İsveç'in en eski sinema salonlarından biri © Ojan / WikiCommons

Image

Gamla Uppsala

Uppsala'dan yaklaşık dört kilometre (iki mil) uzaklıkta yer alan, Viking tarihinin bir hazinesi olan Gamla Uppsala ('Eski Uppsala'). Burada, 300'den fazla mezar höyüğünün yanı sıra eski Gamla Uppsala Kilisesi ve tarih ve arkeoloji meraklıları için bir zorunluluk olan Gamla Uppsala Müzesi bulacaksınız.
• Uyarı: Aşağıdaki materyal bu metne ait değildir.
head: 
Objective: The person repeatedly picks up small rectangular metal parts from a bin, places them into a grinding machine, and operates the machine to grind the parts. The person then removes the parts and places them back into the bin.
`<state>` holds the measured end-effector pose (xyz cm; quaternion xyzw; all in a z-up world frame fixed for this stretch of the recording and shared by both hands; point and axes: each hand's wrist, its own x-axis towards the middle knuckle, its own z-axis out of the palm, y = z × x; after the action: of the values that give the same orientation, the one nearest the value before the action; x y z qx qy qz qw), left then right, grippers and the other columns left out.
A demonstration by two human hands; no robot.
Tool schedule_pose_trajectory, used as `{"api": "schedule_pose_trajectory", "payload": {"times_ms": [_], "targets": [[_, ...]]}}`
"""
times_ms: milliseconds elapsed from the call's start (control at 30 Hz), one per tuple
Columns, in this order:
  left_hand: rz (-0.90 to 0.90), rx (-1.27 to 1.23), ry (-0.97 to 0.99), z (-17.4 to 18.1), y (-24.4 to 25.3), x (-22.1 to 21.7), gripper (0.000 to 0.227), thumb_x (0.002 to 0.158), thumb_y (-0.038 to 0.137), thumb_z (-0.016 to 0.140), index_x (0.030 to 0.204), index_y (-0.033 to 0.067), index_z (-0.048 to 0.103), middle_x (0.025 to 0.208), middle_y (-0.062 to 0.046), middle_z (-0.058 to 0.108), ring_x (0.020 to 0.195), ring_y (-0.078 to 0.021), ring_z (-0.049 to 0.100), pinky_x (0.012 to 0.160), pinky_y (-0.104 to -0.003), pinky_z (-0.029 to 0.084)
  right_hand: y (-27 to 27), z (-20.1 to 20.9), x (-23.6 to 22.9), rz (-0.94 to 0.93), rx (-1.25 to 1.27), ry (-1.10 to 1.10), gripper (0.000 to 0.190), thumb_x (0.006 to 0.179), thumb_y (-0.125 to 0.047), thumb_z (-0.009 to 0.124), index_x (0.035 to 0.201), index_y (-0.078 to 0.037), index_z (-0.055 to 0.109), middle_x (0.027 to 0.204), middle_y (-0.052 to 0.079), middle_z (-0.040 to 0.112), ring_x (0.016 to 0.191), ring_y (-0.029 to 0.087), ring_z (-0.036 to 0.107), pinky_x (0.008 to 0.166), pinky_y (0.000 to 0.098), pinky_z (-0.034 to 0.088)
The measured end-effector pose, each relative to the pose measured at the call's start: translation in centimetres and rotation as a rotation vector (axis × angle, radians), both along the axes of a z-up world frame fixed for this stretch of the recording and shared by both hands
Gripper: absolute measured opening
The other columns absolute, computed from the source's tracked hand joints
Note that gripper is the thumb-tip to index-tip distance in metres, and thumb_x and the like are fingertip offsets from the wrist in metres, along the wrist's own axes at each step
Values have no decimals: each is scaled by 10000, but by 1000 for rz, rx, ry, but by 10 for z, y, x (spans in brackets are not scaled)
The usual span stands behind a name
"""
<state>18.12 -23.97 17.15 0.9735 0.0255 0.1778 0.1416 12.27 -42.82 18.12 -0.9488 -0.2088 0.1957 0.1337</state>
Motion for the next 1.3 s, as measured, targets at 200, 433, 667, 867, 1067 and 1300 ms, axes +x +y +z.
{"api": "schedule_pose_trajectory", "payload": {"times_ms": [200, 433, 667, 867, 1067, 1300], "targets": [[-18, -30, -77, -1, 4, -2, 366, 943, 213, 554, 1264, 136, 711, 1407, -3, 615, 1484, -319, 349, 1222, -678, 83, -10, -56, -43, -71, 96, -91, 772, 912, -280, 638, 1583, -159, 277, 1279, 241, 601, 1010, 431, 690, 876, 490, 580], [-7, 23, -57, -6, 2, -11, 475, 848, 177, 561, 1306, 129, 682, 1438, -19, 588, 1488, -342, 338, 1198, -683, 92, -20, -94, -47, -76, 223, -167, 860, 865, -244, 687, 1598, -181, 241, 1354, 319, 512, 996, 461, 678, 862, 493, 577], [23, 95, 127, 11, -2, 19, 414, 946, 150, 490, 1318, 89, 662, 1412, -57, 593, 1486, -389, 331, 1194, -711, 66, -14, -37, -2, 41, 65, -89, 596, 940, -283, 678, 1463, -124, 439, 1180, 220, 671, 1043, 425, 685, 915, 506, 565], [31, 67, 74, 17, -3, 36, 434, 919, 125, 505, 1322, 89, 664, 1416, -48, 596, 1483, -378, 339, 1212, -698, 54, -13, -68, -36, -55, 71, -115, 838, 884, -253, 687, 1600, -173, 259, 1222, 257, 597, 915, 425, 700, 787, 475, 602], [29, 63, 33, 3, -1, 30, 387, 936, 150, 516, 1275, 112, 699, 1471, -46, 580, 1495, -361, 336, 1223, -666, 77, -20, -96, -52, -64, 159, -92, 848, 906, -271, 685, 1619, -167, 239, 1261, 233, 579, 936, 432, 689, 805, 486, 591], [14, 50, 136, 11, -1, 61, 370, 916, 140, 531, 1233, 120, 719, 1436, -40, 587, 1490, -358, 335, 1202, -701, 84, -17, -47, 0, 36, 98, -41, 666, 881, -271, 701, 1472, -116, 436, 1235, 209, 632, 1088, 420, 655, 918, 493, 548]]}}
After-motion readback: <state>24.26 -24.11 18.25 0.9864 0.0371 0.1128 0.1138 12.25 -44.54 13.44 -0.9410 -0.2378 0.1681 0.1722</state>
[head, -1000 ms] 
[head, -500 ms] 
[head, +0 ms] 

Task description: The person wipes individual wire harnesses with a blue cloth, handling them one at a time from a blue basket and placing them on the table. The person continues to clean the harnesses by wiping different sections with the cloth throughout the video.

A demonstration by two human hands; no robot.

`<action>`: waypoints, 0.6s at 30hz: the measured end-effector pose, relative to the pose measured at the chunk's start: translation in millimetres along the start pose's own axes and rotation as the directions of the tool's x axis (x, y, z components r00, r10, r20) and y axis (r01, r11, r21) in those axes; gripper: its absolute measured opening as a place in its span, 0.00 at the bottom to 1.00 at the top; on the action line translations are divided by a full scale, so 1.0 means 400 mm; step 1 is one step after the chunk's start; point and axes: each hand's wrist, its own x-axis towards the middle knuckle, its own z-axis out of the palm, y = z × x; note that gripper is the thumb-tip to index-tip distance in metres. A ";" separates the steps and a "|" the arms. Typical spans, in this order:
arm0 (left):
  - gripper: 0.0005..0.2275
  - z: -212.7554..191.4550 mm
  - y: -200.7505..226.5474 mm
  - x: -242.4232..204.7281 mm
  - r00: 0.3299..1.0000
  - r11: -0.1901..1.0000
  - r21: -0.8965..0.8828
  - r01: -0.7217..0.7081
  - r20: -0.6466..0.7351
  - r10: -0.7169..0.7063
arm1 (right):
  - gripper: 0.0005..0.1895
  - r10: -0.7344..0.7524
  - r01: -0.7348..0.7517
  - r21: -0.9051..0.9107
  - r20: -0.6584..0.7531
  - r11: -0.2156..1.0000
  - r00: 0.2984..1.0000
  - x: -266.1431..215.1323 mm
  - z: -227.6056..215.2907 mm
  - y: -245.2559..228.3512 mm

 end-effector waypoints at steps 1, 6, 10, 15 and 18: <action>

Svea kralları, İskandinav tanrıları ve insan kurbanları hakkında bilgi edinin, ardından Uppsala'nın 12. yüzyıla dayanan ilk katedralinin kalıntılarını keşfedin.

Gamla Uppsala Kilisesi © Szilas / WikiCommons

Image

Gasques

Uppsala'da bir öğrenciyseniz, şarkı söyleme, tezahürat, kızartma ve bol miktarda içki gibi eski İskandinav geleneklerini içeren bir gaz, resmi bir öğrenci yemeğine katılacaksınız. İlk kez bir gazete oturduğunuzda, bir bira, bir kadeh şarap, iki atış schnapps, bir bardak viski ve biraz votka ile karşılaşacaksınız. Bu, akşam yemeğinden önce ve efsanevi gaz sonrası partilerinden çok önce.